Restate every line of the material below word for word, skipping the images.

### THE DATA
┏━━
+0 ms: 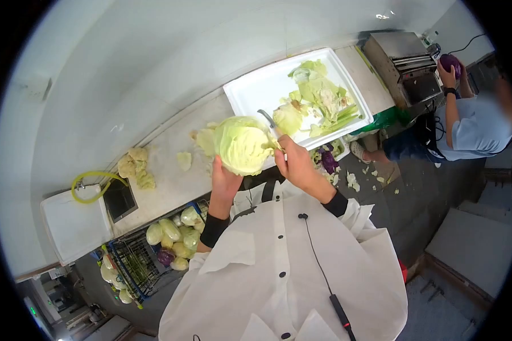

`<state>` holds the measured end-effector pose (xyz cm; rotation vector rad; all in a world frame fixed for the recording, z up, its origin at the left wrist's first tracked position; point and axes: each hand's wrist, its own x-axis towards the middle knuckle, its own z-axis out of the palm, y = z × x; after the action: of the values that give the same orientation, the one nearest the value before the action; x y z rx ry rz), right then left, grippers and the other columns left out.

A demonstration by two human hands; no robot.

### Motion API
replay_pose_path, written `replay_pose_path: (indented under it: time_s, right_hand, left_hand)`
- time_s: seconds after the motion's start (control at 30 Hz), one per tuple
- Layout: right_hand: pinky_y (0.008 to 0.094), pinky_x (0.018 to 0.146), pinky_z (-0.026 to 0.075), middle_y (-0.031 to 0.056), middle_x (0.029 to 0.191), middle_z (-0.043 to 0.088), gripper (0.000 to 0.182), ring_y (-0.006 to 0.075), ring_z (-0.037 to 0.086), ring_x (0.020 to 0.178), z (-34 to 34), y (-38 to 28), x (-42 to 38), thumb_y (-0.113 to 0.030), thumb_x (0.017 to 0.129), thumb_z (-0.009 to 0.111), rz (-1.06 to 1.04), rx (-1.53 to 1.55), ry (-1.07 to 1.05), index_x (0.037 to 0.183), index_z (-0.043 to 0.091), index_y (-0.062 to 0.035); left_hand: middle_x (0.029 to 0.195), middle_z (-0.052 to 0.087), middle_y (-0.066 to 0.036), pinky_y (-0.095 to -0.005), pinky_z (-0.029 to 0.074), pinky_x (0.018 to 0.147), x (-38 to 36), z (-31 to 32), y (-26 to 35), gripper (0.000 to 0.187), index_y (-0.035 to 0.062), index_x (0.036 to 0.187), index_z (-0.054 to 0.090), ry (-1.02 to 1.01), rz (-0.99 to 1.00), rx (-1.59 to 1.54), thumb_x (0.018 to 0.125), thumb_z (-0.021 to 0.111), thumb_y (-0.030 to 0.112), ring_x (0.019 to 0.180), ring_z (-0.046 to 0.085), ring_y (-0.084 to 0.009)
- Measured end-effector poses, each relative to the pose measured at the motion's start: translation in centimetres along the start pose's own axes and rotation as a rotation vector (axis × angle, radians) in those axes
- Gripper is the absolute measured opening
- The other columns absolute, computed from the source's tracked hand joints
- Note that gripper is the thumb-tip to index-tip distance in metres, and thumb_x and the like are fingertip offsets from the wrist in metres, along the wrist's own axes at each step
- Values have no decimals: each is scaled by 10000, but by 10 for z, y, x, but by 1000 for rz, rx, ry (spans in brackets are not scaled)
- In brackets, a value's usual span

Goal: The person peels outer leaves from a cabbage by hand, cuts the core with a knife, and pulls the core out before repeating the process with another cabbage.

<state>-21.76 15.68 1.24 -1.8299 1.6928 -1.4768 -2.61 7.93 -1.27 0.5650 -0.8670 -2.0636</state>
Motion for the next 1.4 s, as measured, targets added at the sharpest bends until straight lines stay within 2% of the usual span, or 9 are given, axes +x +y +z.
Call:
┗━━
### TASK ANSWER
+0 ms: 

`<state>` holds the measured end-effector pose (xyz cm; rotation vector rad; all in a world frame fixed for the recording, z up, its origin at the left wrist's first tracked position; point and axes: each hand's wrist, its own x-axis towards the middle knuckle, its own z-axis out of the palm, y = z × x; after the action: of the values that give the same orientation, the one nearest the value before the action; x y z rx ry rz), right then left, grippers and the other columns left out.

A demonstration by two human hands; no robot.

### Motion API
replay_pose_path, written `replay_pose_path: (indented under it: time_s, right_hand, left_hand)`
- time_s: seconds after the motion's start (control at 30 Hz), one per tuple
- Layout: right_hand: pinky_y (0.008 to 0.094), pinky_x (0.018 to 0.146), pinky_z (-0.026 to 0.075), middle_y (-0.031 to 0.056), middle_x (0.029 to 0.191), middle_z (-0.043 to 0.088), gripper (0.000 to 0.182), ring_y (-0.006 to 0.075), ring_z (-0.037 to 0.086), ring_x (0.020 to 0.178), z (-34 to 34), y (-38 to 28), x (-42 to 38), thumb_y (-0.113 to 0.030), thumb_x (0.017 to 0.129), thumb_z (-0.009 to 0.111), rz (-1.06 to 1.04), rx (-1.53 to 1.55), ry (-1.07 to 1.05), index_x (0.037 to 0.183), index_z (-0.043 to 0.091), index_y (-0.062 to 0.035); left_hand: middle_x (0.029 to 0.195), middle_z (-0.052 to 0.087), middle_y (-0.066 to 0.036), pinky_y (-0.095 to -0.005), pinky_z (-0.029 to 0.074), pinky_x (0.018 to 0.147), x (-38 to 36), z (-31 to 32), y (-26 to 35), gripper (0.000 to 0.187), index_y (-0.035 to 0.062), index_x (0.036 to 0.187), index_z (-0.054 to 0.090), ry (-1.02 to 1.01), rz (-0.99 to 1.00), rx (-1.59 to 1.54), thumb_x (0.018 to 0.125), thumb_z (-0.021 to 0.111), thumb_y (-0.030 to 0.112), ring_x (0.019 to 0.180), ring_z (-0.046 to 0.085), ring_y (-0.084 to 0.009)
- Measured end-effector poses, each relative to the pose measured at the motion's start: translation in centimetres along the start pose's own axes and rotation as a rotation vector (axis × angle, radians) in those axes
- Gripper is the absolute measured opening
- The other columns absolute, computed from the source's tracked hand joints
- Note that gripper is the thumb-tip to index-tip distance in metres, and thumb_x and the like are fingertip offsets from the wrist in metres, along the wrist's own axes at each step
- Values have no decimals: each is scaled by 10000, but by 10 for z, y, x, but by 1000 for rz, rx, ry (spans in brackets are not scaled)
- In brackets, a value's usual span

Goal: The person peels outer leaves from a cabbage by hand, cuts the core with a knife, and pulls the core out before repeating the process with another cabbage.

<state>-21.76 15.68 1.24 -1.8299 1.6928 -1.4768 -2.61 7.93 -1.27 0.5650 -0.8670 -2.0636</state>
Motion for the next 1.4 s, as measured, targets added at the sharpest bends until straight lines stay within 2% of the usual span, or 9 are given, axes +x +y +z.
Call:

Nothing remains to be added to the output.